• **Directions for this task**:
Below are some records; quote exactly the lines from the one that contains "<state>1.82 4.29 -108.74" through the one that contains "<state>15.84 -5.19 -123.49", inclusive, and no others.

--- The data ---

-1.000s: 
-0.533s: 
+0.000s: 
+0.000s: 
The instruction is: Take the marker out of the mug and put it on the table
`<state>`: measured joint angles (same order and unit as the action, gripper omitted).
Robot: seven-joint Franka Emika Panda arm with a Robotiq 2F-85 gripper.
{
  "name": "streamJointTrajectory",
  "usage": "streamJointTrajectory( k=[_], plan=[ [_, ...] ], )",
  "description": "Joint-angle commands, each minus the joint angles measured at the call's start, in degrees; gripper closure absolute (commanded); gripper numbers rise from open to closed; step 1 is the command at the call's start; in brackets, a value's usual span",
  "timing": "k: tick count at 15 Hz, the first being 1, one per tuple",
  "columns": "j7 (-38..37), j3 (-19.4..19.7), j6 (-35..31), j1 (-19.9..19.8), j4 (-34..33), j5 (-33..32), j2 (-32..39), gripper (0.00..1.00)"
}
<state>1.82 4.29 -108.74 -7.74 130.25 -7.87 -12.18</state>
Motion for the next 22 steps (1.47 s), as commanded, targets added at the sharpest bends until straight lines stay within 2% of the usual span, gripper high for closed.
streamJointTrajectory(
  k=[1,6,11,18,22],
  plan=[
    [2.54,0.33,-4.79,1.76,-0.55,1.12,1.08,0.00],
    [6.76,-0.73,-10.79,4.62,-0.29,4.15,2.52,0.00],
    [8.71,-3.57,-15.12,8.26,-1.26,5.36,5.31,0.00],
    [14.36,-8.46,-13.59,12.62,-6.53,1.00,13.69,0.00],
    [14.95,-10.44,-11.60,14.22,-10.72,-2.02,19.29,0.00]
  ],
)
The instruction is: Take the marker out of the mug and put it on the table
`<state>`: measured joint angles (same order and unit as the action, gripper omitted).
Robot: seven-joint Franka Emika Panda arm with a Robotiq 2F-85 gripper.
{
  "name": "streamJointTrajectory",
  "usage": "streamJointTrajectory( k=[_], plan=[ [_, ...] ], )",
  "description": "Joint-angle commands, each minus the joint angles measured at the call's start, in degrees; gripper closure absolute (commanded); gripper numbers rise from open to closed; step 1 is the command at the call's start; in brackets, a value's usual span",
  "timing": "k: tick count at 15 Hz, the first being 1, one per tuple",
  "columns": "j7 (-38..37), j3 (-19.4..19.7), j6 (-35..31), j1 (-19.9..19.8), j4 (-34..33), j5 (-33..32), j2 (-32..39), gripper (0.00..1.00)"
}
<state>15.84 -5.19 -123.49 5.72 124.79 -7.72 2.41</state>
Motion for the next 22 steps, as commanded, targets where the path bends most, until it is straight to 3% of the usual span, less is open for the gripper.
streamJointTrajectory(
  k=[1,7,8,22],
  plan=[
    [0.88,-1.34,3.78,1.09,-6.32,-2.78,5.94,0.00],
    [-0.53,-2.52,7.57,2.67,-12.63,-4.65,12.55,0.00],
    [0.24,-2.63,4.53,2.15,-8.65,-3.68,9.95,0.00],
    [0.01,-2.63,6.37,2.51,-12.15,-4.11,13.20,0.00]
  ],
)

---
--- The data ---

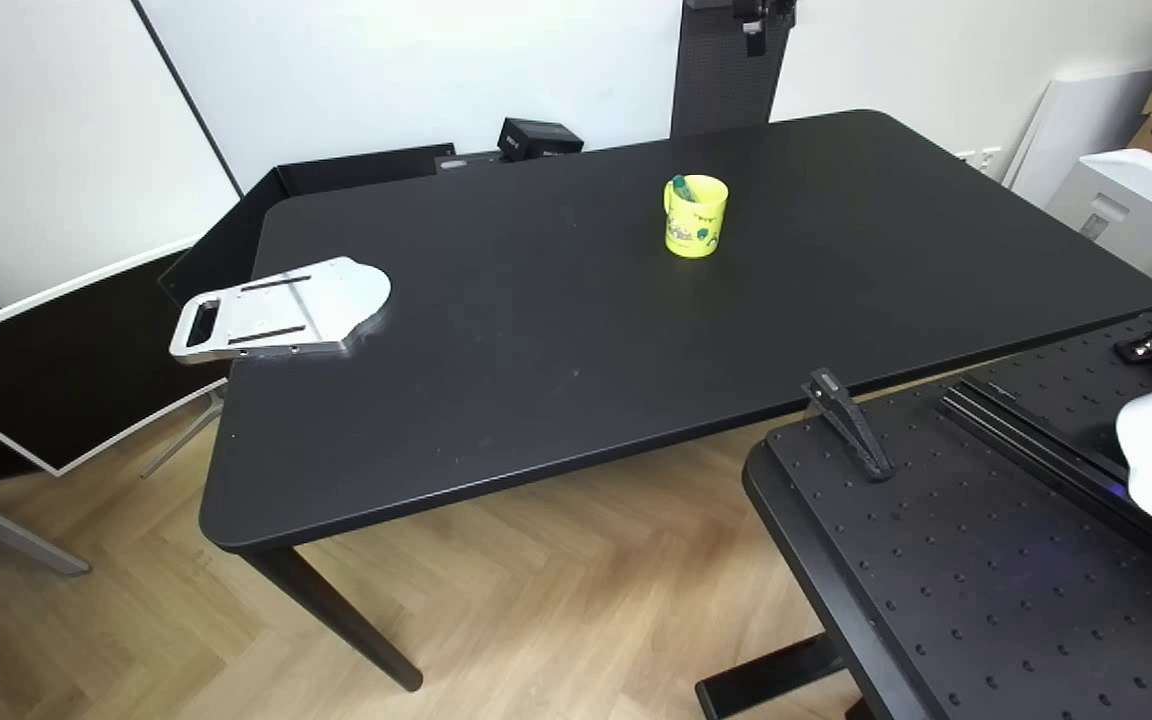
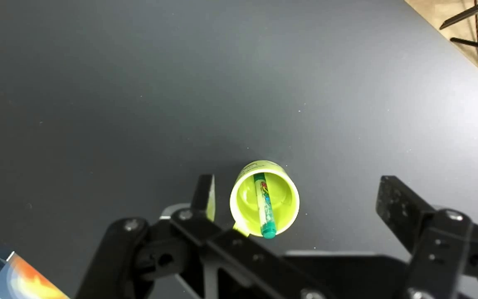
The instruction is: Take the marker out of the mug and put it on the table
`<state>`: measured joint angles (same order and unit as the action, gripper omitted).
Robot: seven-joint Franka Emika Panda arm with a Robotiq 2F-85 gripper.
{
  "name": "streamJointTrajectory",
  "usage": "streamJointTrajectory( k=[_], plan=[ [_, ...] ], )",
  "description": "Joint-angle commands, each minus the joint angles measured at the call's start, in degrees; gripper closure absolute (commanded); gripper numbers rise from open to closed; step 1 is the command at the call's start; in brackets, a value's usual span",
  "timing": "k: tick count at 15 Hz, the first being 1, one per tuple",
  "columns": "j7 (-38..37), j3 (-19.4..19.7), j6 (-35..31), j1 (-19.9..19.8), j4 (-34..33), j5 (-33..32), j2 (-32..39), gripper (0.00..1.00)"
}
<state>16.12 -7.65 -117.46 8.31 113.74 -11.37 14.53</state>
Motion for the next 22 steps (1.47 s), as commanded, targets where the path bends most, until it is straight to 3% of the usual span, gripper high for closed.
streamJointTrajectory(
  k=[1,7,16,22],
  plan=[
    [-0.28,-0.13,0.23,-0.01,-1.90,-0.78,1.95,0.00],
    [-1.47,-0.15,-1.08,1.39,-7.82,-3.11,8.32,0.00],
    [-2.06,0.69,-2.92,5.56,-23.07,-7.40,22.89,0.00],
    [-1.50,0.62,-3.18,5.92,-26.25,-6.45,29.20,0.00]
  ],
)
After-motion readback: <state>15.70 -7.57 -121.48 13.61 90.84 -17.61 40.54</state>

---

• **Output for this exercise**:
<state>1.82 4.29 -108.74 -7.74 130.25 -7.87 -12.18</state>
Motion for the next 22 steps (1.47 s), as commanded, targets added at the sharpest bends until straight lines stay within 2% of the usual span, gripper high for closed.
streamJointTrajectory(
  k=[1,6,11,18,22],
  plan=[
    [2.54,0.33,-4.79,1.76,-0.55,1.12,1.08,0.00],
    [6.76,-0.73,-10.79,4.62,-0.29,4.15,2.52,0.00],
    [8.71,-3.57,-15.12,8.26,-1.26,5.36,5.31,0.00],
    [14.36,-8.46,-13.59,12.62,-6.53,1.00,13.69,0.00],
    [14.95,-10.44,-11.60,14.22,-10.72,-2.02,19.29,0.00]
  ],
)
The instruction is: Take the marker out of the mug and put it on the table
`<state>`: measured joint angles (same order and unit as the action, gripper omitted).
Robot: seven-joint Franka Emika Panda arm with a Robotiq 2F-85 gripper.
{
  "name": "streamJointTrajectory",
  "usage": "streamJointTrajectory( k=[_], plan=[ [_, ...] ], )",
  "description": "Joint-angle commands, each minus the joint angles measured at the call's start, in degrees; gripper closure absolute (commanded); gripper numbers rise from open to closed; step 1 is the command at the call's start; in brackets, a value's usual span",
  "timing": "k: tick count at 15 Hz, the first being 1, one per tuple",
  "columns": "j7 (-38..37), j3 (-19.4..19.7), j6 (-35..31), j1 (-19.9..19.8), j4 (-34..33), j5 (-33..32), j2 (-32..39), gripper (0.00..1.00)"
}
<state>15.84 -5.19 -123.49 5.72 124.79 -7.72 2.41</state>

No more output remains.